Entries provided:
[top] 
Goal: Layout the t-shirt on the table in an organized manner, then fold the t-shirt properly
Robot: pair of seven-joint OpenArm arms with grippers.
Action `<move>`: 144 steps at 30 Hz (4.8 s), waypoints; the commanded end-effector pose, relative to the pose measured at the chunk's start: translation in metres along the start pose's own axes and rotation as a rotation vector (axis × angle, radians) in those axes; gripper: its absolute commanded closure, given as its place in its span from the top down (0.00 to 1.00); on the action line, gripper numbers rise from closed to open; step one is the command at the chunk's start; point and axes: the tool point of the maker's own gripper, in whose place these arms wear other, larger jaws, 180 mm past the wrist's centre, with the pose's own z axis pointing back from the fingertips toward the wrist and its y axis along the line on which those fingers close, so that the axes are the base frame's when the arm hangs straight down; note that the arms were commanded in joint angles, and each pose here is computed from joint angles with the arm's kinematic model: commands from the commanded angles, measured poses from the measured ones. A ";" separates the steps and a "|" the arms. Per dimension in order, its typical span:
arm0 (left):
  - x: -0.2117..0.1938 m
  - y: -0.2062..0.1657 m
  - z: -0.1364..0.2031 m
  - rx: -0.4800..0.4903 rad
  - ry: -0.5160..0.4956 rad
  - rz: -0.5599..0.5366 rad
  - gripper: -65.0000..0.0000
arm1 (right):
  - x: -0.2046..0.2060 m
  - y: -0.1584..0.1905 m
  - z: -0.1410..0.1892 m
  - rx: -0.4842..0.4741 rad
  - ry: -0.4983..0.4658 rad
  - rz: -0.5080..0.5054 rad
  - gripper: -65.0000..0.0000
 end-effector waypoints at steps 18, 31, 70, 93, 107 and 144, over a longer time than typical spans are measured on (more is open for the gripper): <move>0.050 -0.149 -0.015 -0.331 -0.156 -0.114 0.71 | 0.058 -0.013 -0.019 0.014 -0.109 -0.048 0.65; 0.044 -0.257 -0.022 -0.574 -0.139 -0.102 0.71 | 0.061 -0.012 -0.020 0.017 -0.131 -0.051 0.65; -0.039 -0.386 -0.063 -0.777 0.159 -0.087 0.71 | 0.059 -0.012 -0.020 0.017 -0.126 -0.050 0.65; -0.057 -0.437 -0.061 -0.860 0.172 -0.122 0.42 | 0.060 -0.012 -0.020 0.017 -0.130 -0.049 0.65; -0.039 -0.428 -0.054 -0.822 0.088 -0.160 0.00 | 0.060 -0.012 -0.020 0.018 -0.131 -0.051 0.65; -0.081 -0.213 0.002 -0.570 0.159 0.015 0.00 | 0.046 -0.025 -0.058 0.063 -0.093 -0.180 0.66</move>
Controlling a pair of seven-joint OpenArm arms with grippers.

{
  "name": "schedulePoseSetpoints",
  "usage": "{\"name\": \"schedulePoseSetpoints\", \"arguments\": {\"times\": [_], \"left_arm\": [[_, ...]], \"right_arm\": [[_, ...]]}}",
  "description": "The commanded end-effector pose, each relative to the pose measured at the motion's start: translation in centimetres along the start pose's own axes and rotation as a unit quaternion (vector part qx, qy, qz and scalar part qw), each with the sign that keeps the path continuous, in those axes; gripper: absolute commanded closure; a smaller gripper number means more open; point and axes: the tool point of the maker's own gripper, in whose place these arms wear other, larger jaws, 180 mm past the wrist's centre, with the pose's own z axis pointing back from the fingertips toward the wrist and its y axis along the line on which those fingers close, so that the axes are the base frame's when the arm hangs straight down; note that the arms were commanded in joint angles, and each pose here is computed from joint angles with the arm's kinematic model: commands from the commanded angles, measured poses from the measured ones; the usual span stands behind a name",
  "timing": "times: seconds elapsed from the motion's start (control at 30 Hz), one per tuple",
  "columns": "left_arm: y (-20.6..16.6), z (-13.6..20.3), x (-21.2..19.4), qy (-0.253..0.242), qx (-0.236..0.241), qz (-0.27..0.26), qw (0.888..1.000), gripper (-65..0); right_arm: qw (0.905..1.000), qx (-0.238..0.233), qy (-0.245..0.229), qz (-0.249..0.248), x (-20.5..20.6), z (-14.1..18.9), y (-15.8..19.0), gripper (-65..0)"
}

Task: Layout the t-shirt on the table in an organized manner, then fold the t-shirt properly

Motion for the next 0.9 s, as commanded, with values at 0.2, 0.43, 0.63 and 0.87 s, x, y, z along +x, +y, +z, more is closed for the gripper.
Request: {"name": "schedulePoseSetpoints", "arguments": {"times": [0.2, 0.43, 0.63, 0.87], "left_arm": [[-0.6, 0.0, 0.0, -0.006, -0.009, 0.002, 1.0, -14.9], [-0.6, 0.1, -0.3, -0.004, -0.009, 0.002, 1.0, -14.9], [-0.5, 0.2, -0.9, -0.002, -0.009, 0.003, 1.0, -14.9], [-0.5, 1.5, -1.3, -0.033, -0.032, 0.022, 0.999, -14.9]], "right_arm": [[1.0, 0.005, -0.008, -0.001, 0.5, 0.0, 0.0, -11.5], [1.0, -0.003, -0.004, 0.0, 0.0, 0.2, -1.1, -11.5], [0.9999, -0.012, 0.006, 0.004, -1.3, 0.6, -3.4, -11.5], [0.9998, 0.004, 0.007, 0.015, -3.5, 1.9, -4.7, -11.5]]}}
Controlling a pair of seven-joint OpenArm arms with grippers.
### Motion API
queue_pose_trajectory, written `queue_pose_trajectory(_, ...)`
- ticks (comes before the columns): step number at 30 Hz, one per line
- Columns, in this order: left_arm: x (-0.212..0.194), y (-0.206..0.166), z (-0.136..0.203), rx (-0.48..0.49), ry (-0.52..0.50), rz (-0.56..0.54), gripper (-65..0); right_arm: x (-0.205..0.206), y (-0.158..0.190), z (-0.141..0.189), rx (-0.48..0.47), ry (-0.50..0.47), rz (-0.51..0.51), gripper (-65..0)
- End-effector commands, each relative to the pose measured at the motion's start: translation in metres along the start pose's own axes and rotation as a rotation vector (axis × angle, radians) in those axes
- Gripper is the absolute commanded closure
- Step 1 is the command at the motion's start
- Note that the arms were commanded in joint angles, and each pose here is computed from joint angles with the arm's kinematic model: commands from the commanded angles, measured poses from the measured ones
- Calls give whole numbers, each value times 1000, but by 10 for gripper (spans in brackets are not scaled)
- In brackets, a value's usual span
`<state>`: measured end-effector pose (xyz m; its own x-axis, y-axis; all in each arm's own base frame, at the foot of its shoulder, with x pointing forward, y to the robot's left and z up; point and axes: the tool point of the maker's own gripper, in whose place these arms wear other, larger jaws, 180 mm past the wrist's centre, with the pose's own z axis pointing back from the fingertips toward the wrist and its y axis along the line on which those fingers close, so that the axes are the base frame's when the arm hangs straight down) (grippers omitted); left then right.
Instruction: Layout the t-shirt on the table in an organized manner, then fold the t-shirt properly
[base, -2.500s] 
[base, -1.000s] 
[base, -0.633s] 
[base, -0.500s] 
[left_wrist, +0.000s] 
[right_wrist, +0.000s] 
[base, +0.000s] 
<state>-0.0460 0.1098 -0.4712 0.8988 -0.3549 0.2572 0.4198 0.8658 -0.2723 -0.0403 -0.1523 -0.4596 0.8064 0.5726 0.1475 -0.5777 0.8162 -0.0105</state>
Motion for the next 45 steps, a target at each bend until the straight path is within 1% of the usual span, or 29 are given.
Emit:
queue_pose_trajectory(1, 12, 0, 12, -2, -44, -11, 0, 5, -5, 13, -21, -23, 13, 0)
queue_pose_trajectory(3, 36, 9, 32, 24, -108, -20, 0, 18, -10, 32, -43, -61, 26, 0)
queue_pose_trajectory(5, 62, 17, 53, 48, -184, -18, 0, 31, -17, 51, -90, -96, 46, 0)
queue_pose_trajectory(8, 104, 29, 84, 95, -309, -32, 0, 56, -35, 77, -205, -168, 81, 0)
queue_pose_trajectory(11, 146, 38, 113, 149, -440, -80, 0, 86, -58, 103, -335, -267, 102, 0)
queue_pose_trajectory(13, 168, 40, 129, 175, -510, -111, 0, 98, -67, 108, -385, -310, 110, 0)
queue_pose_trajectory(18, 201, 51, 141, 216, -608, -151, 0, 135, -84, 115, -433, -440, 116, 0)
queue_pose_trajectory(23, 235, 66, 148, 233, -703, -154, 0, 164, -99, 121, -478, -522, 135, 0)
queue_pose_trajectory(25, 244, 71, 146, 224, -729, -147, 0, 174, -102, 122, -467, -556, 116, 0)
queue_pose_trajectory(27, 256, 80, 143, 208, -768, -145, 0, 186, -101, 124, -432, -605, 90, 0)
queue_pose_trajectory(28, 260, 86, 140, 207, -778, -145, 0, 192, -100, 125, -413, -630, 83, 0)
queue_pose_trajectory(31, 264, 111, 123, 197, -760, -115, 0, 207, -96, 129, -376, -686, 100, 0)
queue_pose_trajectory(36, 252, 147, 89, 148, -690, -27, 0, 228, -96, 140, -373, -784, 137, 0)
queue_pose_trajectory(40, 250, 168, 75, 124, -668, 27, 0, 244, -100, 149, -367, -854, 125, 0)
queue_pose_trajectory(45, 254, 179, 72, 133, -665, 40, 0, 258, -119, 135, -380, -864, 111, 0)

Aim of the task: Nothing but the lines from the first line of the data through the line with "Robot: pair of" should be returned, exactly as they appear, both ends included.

Your solution:
[top] 
Goal: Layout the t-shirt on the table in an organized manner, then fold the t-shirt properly
Robot: pair of seven-joint OpenArm arms with grippers.

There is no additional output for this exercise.